EICHER: Senate Majority Leader Mitch McConnell said he would review the proposal. But it’s not clear how much support it would get in the Republican-controlled Senate.

Joining us now to talk about what’s in the proposal is Clark Neily. He is vice president for criminal justice at the Cato Institute. He is also an adjunct professor at George Mason University’s Antonin Scalia Law School. Thanks for joining us today.

CLARK NEILY, GUEST: My pleasure, great to be with you.

EICHER: I’d like to start by talking about a proposal in the bill that you’ve advocated for a long time—an end to qualified immunity. Now, that’s a legal term that’s not broadly known, so at the risk of oversimplifying, it basically gives police officers some immunity from lawsuits in civil courts for their on-the-job actions.

Maybe dive into why you think qualified immunity is bad policy and if we end it, what will that do?

NEILY: Right. So, to be clear, it’s not a complete bar against civil lawsuits, it just makes it extraordinarily difficult. But we should really take a step back because the fundamental question is this: When you clothe government officials, including particularly police officers, with the immense power that we do—they have the power to arrest people, they have the power to take life—when you clothe a government official with that much power, it is extraordinarily important what kind of accountability comes with it. And unfortunately what we’ve embraced in this country is what I call a near-zero policy of accountability for members of law enforcement.

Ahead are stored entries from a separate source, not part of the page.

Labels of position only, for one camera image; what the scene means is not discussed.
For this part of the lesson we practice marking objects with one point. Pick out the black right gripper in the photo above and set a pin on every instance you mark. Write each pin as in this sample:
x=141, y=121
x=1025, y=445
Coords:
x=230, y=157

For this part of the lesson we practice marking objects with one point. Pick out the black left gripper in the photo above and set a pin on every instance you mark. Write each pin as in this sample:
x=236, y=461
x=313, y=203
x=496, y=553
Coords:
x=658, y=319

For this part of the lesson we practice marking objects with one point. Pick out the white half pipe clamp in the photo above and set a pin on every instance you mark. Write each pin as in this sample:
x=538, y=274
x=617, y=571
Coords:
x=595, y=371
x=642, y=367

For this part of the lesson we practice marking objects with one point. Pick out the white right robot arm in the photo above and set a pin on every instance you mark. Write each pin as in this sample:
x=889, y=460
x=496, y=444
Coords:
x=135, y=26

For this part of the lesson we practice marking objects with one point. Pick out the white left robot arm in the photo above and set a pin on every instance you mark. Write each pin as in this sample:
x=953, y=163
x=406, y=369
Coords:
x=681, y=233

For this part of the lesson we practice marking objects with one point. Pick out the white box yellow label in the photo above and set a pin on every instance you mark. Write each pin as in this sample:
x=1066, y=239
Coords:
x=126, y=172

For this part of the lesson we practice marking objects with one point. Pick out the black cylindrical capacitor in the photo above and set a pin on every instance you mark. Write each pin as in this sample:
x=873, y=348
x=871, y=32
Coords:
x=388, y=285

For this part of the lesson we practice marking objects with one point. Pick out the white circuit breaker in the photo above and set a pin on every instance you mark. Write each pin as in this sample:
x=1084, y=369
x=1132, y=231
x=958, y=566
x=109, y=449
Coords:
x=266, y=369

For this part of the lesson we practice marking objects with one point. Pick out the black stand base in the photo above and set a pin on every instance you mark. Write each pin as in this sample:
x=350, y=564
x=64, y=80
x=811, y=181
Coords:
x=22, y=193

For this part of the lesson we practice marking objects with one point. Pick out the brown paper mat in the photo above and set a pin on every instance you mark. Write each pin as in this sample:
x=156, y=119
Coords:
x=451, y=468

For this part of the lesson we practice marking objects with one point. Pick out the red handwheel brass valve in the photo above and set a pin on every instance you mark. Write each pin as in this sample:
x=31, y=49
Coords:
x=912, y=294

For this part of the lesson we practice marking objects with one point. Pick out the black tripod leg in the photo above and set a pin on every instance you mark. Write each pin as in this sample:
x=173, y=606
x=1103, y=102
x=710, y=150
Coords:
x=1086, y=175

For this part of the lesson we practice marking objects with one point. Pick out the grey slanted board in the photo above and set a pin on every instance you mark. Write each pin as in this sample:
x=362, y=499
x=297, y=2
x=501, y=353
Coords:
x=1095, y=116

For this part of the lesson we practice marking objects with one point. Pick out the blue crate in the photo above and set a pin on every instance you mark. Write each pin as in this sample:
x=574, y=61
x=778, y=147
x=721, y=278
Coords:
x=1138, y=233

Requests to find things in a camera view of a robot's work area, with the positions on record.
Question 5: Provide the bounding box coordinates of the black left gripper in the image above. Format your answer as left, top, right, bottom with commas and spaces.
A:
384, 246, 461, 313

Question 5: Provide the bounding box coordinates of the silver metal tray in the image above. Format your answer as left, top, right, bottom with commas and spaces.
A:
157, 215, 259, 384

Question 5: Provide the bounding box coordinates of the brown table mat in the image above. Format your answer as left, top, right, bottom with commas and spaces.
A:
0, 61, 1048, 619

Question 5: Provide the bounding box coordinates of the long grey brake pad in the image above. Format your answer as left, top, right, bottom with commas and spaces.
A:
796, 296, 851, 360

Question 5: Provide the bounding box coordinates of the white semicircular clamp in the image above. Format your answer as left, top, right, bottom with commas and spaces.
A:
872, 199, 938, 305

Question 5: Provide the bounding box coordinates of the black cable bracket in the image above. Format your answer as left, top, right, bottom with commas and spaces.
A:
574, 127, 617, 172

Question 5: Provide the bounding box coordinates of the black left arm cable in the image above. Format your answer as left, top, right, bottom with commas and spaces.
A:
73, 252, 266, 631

And qualified immunity is really the cornerstone of that near-zero accountability policy. And here’s why: There are really only three ways to hold a police officer accountable for abusing his authority. The first is a criminal prosecution. And that almost never happens. You have to have kind of what we had in Minneapolis, a viral video, tremendous pressure to bring charges. But that almost never happens, largely because prosecutors have a massive conflict of interest when it comes to bringing charges against police officers since they work so closely with them.

Another mechanism is internal accountability, such as citizen review board or internal affairs. Those don’t work at all, largely because you’re asking the police to decide whether the police did anything wrong and they always say no.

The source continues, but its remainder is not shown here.